The invention of the alarm system began with an English inventor who created a simple burglar door alarm by mechanically linking a series of chimes to a door lock. Opening the door lock would cause the chimes to move producing sound waves. However, the system was considered to be an annoyance to many people as these chimes had to be manually disconnected every time when they were not needed. In 1778, a more efficient system was invented, a lever tumbler lock. The mechanism of this lock involved lifting two levers in the chamber of the lock to the correct heights by the provided key to let the bolt slide past through the levers back into the chamber releasing the door. This system was prone to pick-locking as the levers could easily be lifted by other means due to the little number and thickness of the levers. In 1818, the lock was replaced by a more secure lock, a Chubb detector lock. This lock worked the same as the lever tumbler lock but with an integrated security feature. This system made pick-locking extremely difficult and time consuming by increasing the number of the levers in the chamber while decreasing the thickness of each. In addition, if a lock of this type was tampered with, one of the levers would be kept in the position preventing the bolt to move back into the chamber. The bolt would remain stuck until the mechanism was reset by a special key. Many of the locks today are still based on these simple mechanisms with various improvements having been made to make pick-locking nearly impossible.
In addition to the invention of door locks to deter home intruders, a plethora of alarm systems have also been released since the introduction of first alarm system dated back in 1853. The very first electro-magnetic alarm system was patented in that year, and up until that point, many had relied upon guard dogs and noise from started animals. It was a simple battery-operated system based on the principle of telegraph that used electromagnetism to deliver electrical pulse signals. A circuit breaker is connected to a door and wired to an electromagnet. When the door is open, closing the breaker, thereby resulting in a complete circuit loop, the electromagnet is activated, causing an iron-attached hammer facing the electromagnet to go back and forth. When the hammer is in such motion, it continuously hits the bell contained within the system, emitting a ringing sound.
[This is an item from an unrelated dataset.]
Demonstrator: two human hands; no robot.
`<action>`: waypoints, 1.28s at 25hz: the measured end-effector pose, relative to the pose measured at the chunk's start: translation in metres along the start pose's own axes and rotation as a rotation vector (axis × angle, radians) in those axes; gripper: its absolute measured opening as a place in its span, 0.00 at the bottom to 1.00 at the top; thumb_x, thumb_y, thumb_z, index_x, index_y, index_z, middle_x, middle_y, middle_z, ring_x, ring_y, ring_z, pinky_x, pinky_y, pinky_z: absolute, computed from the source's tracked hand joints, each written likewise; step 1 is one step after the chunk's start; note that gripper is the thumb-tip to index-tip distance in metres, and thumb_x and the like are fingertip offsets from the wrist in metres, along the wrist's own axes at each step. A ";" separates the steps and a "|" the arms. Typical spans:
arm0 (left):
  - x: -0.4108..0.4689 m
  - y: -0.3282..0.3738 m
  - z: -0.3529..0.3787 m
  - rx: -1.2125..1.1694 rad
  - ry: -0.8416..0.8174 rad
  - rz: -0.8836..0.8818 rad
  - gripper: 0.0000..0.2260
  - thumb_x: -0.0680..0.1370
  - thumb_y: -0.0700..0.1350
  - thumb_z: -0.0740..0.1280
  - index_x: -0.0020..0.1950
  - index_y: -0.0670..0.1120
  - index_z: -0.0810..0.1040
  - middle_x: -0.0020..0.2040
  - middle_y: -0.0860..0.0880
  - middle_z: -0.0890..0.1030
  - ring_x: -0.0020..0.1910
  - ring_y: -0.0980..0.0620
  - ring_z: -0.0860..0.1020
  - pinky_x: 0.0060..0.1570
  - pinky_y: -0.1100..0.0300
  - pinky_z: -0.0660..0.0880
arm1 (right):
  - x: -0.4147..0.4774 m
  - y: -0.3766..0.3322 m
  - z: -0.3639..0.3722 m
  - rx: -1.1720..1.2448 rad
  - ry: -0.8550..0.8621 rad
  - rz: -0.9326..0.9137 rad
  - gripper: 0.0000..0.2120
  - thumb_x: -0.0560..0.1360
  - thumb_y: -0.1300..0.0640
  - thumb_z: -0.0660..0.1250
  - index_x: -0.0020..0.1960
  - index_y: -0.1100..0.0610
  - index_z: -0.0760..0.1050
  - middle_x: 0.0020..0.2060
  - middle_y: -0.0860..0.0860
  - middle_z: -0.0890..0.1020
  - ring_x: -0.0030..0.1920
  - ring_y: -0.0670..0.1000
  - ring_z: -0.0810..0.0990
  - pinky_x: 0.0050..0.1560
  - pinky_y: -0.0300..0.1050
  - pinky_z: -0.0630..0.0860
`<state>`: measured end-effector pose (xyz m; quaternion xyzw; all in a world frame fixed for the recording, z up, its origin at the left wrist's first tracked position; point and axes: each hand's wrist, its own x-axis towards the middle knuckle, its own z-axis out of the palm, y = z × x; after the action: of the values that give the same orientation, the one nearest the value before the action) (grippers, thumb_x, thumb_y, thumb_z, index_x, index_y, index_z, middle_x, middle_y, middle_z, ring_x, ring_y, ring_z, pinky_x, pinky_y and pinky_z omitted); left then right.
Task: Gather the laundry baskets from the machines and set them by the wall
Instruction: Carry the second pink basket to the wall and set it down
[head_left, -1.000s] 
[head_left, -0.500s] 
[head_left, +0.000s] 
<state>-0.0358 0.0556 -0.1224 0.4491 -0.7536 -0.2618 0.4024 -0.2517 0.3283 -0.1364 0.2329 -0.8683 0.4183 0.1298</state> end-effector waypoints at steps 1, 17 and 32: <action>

However, because this was a decentralized system, effectively preventing the occurrence of break-ins still remained a problem, which led to the conception of a centralized monitoring system.
In 1877, multiple businesses in New York started to have their alarm systems connected to a central monitoring system that was being controlled by a single business entity. This system was further expanded through utilizing pre-existing phone cables to transfer electrical signals, eliminating the need for laying dedicated wires. Another relevant milestone was made a telegrapher who had developed a system of central stations in a district in which fifty neighbors were individually equipped with bells and household call boxes. These alarm devices were interconnected, which means that triggering a single bell would cause the rest to be set off, alerting all of the neighbors. A major improvement was made to this system at a later time. New York City was divided into districts and a central monitoring station in the form of a call box was installed in each of the districts. If a call box rang, a messenger boy would be alerted and set out to seek help from the relevant emergency service for that district. This emergency call box was widely used by police and fire service departments. This continual technological evolution has led to a gradual decrease in the average cost of a home security system. In 1980s, a single alarm component cost approximately $1000. The cheapest security device available on the market now is priced around $100. However, surprisingly, only 17% of the homes in the country are protected with a home security system. According to the FBI, a break-in happens every 13 seconds and the average monetary loss per burglary is around $2,416.
While the burglary statistics show that there was a decrease in burglary crimes between 2015 and 2016, a large number of homes are still vulnerable to intrusion. Less than one fourth of the homes are protected with a security system although home security systems have become increasingly affordable. Alarm systems have been improved drastically and innovation in security software and the development of security technology will never cease. More and more homeowners will adopt security systems upon realizing the benefits that they provide, and it is just a matter of time before intruding in someone’s home becomes a thing of the past.